L’œuvre de Dominique de Roux apparaît ainsi comme une promesse de tenir en échec les occultes stratégies de l’oubli. Ce monde fictif où nous vivons, un peu comme un homme qui aurait tout oublié de sa vie à l’exception d’un mauvais roman de gare, il importe seulement de ne pas s’y résigner. A quoi ressemble-t-il ce monde où l’on ne prône l’égalité que pour mieux asservir ceux qui n’excellent pas à s’enrichir matériellement, où la haine de la hiérarchie (c’est-à-dire la haine des principes et du sacré) renforce infiniment le pouvoir de l’or et du fer en leur utilitarisme forcené ? Ce monde ressemble à l’enfer, destructeur comme la raison réduite à elle-même, et cruel comme la nature dont les Einnyes sont les vengeresses.
Entre les tentations et les menaces, le destin de tout écrivain digne de ce nom est celui d’Orphée. L’ensoleillement intérieur après le passage de la ligne, la fin du monde moderne et de l’amnésie, est l’aube d’un nouveau règne.
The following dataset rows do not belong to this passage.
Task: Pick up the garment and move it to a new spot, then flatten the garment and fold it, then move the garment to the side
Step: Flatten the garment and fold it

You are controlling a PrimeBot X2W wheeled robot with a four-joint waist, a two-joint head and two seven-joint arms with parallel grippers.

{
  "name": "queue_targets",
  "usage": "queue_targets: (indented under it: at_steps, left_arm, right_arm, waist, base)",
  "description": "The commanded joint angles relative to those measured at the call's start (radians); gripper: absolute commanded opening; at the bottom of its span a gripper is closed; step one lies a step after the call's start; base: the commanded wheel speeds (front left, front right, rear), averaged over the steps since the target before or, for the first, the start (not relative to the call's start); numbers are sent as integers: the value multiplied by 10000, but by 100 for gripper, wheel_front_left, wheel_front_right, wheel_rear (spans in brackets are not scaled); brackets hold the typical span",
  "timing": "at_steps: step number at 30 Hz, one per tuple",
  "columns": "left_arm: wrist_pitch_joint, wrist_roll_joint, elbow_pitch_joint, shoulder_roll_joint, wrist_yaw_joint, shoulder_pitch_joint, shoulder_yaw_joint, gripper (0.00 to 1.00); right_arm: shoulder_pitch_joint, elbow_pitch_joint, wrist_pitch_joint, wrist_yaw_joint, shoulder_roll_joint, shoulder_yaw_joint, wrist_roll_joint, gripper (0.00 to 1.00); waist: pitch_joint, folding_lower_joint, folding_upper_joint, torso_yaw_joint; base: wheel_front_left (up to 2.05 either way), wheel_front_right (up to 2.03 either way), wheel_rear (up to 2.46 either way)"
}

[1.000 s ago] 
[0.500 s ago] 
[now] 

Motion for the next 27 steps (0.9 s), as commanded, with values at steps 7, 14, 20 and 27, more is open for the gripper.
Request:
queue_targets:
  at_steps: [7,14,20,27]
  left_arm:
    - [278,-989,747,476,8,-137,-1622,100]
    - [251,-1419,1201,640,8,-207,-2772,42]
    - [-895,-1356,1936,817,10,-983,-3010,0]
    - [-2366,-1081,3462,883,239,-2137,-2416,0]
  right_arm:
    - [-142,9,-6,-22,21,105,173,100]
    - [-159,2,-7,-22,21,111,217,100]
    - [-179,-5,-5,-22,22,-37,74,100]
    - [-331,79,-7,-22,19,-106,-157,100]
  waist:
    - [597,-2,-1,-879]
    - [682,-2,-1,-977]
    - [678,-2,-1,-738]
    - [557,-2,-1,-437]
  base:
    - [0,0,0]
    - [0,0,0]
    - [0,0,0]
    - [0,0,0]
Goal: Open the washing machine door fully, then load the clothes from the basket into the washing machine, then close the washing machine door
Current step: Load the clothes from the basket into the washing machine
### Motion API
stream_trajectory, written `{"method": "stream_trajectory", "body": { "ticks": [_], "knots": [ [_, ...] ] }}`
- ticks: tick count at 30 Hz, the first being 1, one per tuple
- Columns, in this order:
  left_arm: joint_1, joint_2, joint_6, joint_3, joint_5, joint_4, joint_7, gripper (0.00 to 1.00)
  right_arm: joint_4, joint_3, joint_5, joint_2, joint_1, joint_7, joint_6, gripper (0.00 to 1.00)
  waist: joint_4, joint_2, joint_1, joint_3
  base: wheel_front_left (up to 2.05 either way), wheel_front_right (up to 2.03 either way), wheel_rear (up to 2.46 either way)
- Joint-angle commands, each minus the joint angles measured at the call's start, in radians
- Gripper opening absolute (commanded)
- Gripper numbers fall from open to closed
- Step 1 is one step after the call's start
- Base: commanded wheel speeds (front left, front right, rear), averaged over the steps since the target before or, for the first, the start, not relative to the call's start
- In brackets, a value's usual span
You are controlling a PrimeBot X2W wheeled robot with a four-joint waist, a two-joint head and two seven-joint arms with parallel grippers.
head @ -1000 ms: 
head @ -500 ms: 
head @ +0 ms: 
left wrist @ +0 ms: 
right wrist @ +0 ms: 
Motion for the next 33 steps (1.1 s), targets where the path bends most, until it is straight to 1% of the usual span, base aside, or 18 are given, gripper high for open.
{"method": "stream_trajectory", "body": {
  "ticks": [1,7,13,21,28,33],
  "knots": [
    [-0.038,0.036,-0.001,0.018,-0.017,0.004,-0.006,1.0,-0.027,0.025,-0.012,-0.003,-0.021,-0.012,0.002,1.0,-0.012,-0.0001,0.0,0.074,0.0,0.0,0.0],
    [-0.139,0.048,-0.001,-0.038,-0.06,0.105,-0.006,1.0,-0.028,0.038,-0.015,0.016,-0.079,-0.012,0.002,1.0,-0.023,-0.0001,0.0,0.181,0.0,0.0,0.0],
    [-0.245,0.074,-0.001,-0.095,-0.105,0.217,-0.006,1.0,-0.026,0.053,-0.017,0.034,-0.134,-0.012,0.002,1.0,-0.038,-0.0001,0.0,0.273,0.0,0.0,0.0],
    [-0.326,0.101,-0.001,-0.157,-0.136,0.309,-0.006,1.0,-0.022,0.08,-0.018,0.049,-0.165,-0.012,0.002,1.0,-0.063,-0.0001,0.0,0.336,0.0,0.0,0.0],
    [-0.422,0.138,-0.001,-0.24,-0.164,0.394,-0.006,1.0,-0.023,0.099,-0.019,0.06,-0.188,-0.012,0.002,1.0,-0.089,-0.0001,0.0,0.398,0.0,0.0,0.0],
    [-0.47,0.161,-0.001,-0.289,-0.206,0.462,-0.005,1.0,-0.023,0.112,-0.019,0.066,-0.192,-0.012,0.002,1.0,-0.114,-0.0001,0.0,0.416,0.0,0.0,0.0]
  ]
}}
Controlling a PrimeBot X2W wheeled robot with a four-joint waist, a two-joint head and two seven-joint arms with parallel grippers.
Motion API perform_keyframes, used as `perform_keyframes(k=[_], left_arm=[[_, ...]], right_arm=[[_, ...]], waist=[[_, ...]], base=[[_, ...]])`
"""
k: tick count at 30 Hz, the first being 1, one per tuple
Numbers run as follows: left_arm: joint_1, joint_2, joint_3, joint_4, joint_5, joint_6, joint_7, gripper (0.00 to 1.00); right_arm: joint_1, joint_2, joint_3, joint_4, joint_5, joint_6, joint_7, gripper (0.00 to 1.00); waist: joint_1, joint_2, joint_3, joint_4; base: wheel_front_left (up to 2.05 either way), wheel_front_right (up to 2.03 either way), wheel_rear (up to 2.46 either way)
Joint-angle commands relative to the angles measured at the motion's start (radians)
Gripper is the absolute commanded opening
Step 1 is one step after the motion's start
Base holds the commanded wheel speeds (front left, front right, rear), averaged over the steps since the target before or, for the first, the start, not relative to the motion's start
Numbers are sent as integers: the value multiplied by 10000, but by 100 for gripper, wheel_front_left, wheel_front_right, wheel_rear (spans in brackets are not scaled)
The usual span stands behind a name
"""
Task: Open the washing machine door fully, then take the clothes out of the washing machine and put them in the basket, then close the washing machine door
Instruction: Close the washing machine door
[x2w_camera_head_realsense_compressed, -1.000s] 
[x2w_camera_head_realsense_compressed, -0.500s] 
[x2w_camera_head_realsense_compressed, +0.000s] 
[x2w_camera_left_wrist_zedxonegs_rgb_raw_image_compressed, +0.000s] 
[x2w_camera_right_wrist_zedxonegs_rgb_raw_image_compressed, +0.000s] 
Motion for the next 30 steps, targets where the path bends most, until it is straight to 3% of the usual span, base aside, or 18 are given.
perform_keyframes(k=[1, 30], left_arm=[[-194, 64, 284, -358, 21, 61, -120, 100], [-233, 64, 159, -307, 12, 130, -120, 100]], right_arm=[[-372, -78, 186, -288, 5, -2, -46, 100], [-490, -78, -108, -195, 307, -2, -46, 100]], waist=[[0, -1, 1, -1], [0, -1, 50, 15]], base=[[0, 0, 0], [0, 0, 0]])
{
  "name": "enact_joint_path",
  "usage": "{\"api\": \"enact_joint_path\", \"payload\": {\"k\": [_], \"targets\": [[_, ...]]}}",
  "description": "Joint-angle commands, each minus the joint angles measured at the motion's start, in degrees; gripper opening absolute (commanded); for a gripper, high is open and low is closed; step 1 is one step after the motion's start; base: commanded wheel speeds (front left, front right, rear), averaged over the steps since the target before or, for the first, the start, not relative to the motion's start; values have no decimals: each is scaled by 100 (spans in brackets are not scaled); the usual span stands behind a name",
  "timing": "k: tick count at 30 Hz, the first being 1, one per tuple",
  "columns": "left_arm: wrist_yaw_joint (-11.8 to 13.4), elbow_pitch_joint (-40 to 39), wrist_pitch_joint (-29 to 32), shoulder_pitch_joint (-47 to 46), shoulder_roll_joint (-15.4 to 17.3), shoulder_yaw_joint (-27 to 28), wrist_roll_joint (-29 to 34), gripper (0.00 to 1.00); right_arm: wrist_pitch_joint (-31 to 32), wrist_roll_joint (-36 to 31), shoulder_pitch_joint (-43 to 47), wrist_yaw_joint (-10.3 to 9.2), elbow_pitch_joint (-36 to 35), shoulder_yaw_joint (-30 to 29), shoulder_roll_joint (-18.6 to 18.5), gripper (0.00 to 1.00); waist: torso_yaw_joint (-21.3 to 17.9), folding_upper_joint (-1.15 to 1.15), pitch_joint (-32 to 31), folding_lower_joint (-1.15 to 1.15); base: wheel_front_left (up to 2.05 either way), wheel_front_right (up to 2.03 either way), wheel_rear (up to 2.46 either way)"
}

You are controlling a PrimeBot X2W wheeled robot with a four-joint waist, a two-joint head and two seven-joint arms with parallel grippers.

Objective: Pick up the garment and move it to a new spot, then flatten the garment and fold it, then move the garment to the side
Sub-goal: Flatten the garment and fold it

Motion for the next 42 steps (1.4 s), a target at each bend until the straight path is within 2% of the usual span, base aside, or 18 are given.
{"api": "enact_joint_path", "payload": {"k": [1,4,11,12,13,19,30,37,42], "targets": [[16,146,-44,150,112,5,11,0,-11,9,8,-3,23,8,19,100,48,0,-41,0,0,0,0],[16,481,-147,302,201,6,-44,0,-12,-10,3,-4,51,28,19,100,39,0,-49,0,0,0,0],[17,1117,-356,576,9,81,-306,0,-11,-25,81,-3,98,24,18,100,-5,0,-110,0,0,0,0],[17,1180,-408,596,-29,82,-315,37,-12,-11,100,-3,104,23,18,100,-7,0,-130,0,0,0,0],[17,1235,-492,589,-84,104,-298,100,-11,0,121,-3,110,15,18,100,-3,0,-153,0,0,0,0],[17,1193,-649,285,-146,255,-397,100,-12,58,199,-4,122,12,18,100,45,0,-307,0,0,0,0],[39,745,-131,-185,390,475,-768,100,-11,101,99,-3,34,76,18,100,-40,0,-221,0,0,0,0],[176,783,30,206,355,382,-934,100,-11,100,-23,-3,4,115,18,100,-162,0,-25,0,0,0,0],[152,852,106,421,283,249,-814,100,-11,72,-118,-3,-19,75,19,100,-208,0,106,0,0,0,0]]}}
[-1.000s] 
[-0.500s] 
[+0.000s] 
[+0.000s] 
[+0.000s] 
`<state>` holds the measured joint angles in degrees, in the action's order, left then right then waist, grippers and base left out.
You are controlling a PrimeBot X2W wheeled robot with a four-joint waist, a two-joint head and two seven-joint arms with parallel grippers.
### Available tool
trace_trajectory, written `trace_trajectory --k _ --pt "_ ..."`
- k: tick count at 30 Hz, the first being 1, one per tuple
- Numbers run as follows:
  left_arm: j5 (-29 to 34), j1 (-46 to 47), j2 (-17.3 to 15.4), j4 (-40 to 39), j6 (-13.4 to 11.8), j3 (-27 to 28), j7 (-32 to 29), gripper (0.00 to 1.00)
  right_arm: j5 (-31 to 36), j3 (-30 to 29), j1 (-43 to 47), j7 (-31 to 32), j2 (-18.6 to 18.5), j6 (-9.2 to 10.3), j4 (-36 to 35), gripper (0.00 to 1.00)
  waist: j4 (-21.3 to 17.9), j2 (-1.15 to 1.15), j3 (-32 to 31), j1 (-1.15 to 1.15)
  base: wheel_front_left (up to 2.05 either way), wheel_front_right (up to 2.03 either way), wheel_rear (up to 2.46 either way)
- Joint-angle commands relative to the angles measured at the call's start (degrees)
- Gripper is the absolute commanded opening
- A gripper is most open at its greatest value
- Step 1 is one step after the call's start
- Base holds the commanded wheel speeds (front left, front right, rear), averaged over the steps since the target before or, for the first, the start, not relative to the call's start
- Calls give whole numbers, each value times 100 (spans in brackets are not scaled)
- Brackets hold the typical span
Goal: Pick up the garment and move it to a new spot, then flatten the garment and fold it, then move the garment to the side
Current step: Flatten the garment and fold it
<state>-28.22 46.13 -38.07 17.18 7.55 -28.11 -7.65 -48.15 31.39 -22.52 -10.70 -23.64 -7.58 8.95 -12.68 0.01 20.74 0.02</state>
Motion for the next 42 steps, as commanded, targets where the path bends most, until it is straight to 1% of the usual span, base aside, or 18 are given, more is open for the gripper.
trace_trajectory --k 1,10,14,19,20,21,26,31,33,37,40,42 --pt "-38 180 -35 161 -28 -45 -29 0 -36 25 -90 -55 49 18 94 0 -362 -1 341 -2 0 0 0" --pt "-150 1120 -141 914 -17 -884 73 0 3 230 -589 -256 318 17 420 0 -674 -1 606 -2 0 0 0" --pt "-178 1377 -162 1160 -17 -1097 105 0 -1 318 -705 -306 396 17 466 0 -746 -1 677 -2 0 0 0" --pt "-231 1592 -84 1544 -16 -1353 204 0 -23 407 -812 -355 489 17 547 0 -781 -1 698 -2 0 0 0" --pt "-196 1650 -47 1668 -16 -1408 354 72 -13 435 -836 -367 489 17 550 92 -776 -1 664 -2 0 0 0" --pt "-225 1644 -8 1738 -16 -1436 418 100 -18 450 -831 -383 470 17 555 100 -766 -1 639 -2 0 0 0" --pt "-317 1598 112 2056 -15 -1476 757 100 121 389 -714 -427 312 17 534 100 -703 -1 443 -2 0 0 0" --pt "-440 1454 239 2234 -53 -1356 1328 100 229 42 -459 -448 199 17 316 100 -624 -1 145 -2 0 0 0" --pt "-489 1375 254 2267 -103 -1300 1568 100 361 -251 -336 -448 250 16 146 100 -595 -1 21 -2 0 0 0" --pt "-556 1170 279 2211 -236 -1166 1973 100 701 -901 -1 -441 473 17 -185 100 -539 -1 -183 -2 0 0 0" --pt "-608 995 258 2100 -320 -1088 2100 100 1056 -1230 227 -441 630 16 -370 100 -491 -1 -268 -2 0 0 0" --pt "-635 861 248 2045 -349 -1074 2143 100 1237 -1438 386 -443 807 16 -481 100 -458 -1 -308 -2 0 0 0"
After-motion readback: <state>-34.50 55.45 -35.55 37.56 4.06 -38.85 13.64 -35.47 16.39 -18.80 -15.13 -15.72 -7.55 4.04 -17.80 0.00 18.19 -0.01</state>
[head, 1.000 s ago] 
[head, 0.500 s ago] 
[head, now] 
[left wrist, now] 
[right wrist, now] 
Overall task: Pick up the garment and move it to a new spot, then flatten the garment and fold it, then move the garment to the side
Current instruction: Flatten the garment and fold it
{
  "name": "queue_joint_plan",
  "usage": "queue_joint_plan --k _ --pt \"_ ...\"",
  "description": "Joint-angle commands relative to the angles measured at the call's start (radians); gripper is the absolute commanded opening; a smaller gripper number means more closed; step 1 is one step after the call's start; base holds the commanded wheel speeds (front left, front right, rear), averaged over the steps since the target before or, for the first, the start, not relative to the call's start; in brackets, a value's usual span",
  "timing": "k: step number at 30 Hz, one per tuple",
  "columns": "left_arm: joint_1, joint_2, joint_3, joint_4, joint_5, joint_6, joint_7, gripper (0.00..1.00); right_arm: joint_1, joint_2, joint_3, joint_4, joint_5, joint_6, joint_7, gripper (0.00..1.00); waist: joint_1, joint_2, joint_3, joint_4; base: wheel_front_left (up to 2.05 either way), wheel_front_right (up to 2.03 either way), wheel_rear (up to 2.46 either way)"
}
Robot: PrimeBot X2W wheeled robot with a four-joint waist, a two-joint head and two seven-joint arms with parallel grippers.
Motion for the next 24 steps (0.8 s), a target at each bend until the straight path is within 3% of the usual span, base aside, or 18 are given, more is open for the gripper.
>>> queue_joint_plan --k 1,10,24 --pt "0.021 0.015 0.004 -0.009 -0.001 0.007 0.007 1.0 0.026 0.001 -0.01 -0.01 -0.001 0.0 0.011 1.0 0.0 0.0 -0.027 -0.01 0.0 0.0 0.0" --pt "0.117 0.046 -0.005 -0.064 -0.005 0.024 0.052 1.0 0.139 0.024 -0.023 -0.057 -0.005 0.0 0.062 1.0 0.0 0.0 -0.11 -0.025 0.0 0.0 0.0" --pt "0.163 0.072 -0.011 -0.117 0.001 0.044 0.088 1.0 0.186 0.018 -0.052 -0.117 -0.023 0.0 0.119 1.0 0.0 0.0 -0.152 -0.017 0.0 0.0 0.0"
« Toute chasse est mystique, écrit Dominique de Roux, Elle glisse, selon l’Art de Chasser avec les Oiseaux, dans l’air du rêve. Vers quoi hélas ? Vers le désespoir ! Toute chasse est-elle vaine ? Non, même si rien n’est plus rien, et que pas un seul mot ne soit soumis aux attractions de l’être, fidèle à l’ancienne chaleur du feu central de la terre , nous resterons quelques uns, en cet obscur Occident du monde, à penser que, dans l’avènement même de la perdition, persiste une ombre de vestige où se livrera au moins le risque du nouveau, précisément le Dernier Mot ? Pour que le commencement vienne, arriver jusqu’au Dernier Mot. Nous y sommes, tout recommence ».